───── Exercise input ─────

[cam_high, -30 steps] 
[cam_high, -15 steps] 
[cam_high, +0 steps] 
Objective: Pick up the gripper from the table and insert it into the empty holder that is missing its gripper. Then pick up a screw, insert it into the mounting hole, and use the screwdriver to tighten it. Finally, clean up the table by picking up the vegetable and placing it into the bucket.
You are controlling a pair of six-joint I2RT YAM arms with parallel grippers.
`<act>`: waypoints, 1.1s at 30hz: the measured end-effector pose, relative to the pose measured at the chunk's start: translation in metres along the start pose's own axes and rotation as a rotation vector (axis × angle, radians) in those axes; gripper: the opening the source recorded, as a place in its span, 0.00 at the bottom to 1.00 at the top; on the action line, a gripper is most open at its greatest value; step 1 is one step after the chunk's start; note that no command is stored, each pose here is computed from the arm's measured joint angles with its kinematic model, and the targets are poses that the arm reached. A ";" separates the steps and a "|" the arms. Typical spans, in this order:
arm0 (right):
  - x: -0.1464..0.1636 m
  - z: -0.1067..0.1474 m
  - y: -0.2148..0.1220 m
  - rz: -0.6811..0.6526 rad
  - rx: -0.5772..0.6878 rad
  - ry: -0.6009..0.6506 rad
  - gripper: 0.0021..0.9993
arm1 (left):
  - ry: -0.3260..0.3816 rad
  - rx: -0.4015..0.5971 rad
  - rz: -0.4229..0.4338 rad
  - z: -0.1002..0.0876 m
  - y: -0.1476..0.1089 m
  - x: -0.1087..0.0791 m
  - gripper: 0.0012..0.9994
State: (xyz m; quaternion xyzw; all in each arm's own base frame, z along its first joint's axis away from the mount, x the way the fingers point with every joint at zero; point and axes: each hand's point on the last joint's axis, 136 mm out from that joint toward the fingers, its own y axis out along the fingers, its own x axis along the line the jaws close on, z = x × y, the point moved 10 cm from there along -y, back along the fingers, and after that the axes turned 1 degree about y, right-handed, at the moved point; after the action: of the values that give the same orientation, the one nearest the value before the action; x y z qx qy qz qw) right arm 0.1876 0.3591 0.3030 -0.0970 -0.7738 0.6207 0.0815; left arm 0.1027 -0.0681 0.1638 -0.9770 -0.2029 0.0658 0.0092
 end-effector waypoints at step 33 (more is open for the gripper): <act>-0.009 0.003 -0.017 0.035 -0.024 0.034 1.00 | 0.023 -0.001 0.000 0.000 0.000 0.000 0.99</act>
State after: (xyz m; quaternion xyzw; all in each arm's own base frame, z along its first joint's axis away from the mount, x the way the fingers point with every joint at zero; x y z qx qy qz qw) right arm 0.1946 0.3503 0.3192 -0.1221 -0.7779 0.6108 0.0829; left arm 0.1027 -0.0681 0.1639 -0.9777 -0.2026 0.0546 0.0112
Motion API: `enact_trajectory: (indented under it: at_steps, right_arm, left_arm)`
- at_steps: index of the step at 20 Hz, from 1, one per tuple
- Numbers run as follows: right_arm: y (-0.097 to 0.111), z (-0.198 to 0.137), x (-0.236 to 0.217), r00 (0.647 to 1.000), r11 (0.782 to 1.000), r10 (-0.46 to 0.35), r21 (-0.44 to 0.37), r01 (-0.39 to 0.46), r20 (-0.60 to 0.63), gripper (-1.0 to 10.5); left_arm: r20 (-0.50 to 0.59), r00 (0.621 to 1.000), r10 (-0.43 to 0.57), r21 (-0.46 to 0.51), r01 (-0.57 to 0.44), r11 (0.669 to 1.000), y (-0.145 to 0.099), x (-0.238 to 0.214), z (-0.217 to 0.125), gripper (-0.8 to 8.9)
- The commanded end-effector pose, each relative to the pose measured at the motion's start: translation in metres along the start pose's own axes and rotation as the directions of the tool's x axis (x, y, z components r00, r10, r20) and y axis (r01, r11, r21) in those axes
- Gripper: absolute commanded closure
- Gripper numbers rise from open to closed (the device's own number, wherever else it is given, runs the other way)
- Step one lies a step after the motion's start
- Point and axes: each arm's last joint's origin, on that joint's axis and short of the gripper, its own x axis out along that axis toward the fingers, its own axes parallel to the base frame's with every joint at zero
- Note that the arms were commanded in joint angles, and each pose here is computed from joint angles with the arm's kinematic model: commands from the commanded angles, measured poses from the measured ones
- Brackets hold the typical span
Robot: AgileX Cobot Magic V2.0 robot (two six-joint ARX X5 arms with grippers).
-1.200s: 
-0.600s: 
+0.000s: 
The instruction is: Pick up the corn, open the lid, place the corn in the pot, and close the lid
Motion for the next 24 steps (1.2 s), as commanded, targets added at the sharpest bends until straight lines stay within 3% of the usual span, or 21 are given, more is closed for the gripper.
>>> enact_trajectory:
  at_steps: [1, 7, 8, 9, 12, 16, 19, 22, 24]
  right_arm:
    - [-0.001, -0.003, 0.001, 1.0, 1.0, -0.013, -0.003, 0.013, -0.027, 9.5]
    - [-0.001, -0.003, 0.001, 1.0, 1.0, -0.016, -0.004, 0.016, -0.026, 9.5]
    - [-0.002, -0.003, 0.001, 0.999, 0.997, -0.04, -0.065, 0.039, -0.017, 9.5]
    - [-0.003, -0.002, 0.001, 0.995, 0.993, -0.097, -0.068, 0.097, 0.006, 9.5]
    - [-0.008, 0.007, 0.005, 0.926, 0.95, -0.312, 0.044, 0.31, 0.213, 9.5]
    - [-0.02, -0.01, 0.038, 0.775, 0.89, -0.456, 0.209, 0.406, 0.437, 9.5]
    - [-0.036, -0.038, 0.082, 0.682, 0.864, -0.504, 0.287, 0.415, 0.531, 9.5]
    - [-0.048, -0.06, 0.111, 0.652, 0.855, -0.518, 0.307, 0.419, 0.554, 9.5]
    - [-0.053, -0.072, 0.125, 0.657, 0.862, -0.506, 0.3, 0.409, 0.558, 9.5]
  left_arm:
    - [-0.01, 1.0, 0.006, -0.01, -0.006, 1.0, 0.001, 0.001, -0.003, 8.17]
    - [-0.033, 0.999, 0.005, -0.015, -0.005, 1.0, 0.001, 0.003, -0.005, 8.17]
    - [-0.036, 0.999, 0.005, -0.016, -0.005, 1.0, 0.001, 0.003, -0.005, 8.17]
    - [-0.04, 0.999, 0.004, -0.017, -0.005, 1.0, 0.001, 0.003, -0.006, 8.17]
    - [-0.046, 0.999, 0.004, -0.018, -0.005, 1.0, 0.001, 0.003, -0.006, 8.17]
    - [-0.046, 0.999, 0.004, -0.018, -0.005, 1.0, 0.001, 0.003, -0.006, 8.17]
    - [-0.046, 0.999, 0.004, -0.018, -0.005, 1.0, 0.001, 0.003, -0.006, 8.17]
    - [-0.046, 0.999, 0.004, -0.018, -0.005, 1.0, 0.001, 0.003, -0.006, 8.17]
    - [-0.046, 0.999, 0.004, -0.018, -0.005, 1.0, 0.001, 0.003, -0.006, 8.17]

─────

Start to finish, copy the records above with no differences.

[cam_high, -30 steps] 
[cam_high, -15 steps] 
[cam_high, +0 steps] 
Objective: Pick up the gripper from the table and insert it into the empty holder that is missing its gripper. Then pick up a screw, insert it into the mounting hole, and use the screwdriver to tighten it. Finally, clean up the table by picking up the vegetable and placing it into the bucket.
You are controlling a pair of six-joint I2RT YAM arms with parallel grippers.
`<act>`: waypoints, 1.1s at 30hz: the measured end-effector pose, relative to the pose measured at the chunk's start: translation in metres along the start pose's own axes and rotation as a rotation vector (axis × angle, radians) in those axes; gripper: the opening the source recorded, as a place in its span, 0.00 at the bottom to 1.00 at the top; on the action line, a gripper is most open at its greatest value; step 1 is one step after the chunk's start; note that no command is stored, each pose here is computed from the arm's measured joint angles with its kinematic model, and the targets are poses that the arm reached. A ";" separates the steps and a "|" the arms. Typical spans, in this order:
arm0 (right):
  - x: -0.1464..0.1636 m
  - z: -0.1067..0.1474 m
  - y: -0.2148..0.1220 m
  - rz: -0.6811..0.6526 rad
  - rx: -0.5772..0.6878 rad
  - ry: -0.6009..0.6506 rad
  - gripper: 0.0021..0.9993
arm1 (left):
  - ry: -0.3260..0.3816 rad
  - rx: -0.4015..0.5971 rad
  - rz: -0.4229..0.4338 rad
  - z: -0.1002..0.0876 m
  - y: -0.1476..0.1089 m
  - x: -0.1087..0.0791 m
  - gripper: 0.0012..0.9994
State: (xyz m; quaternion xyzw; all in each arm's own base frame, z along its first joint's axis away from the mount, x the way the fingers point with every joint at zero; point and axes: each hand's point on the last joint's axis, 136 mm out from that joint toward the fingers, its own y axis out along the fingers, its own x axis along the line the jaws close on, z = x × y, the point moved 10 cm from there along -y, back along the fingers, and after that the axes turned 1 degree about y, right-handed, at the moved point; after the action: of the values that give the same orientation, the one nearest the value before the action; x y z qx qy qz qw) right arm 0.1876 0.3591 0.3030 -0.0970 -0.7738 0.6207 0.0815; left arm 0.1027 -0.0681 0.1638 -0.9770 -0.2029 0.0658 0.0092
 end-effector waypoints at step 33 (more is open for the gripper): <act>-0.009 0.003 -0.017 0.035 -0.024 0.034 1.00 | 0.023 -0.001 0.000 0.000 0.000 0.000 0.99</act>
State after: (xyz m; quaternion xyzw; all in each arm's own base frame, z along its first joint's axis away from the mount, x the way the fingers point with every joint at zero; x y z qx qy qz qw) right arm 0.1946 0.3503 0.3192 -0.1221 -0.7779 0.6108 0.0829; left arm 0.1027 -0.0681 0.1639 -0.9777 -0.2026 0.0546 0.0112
Motion API: `enact_trajectory: (indented under it: at_steps, right_arm, left_arm)`
- at_steps: index of the step at 20 Hz, from 1, one per tuple
- Numbers run as follows: right_arm: y (-0.097 to 0.111), z (-0.198 to 0.137), x (-0.236 to 0.217), r00 (0.647 to 1.000), r11 (0.782 to 1.000), r10 (-0.46 to 0.35), r21 (-0.44 to 0.37), r01 (-0.39 to 0.46), r20 (-0.60 to 0.63), gripper (-1.0 to 10.5); left_arm: r20 (-0.50 to 0.59), r00 (0.621 to 1.000), r10 (-0.43 to 0.57), r21 (-0.46 to 0.51), r01 (-0.57 to 0.44), r11 (0.669 to 1.000), y (-0.145 to 0.099), x (-0.238 to 0.214), z (-0.217 to 0.125), gripper (-0.8 to 8.9)
- The commanded end-effector pose, each relative to the pose measured at the motion's start: translation in metres along the start pose's own axes and rotation as the directions of the tool's x axis (x, y, z components r00, r10, r20) and y axis (r01, r11, r21) in those axes
- Gripper: absolute commanded closure
- Gripper numbers rise from open to closed (the device's own number, wherever else it is given, runs the other way)
- Step one lies a step after the motion's start
- Point and axes: each arm's last joint's origin, on that joint's axis and short of the gripper, its own x axis out along that axis toward the fingers, its own axes parallel to the base frame's with every joint at zero
- Note that the arms were commanded in joint angles, and each pose here is computed from joint angles with the arm's kinematic model: commands from the commanded angles, measured poses from the measured ones
- Brackets hold the typical span
Robot: AgileX Cobot Magic V2.0 robot (two six-joint ARX X5 arms with grippers).
-1.200s: 
-0.600s: 
+0.000s: 
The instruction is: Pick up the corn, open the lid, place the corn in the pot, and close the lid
Motion for the next 24 steps (1.2 s), as commanded, targets added at the sharpest bends until straight lines stay within 3% of the usual span, or 21 are given, more is closed for the gripper.
>>> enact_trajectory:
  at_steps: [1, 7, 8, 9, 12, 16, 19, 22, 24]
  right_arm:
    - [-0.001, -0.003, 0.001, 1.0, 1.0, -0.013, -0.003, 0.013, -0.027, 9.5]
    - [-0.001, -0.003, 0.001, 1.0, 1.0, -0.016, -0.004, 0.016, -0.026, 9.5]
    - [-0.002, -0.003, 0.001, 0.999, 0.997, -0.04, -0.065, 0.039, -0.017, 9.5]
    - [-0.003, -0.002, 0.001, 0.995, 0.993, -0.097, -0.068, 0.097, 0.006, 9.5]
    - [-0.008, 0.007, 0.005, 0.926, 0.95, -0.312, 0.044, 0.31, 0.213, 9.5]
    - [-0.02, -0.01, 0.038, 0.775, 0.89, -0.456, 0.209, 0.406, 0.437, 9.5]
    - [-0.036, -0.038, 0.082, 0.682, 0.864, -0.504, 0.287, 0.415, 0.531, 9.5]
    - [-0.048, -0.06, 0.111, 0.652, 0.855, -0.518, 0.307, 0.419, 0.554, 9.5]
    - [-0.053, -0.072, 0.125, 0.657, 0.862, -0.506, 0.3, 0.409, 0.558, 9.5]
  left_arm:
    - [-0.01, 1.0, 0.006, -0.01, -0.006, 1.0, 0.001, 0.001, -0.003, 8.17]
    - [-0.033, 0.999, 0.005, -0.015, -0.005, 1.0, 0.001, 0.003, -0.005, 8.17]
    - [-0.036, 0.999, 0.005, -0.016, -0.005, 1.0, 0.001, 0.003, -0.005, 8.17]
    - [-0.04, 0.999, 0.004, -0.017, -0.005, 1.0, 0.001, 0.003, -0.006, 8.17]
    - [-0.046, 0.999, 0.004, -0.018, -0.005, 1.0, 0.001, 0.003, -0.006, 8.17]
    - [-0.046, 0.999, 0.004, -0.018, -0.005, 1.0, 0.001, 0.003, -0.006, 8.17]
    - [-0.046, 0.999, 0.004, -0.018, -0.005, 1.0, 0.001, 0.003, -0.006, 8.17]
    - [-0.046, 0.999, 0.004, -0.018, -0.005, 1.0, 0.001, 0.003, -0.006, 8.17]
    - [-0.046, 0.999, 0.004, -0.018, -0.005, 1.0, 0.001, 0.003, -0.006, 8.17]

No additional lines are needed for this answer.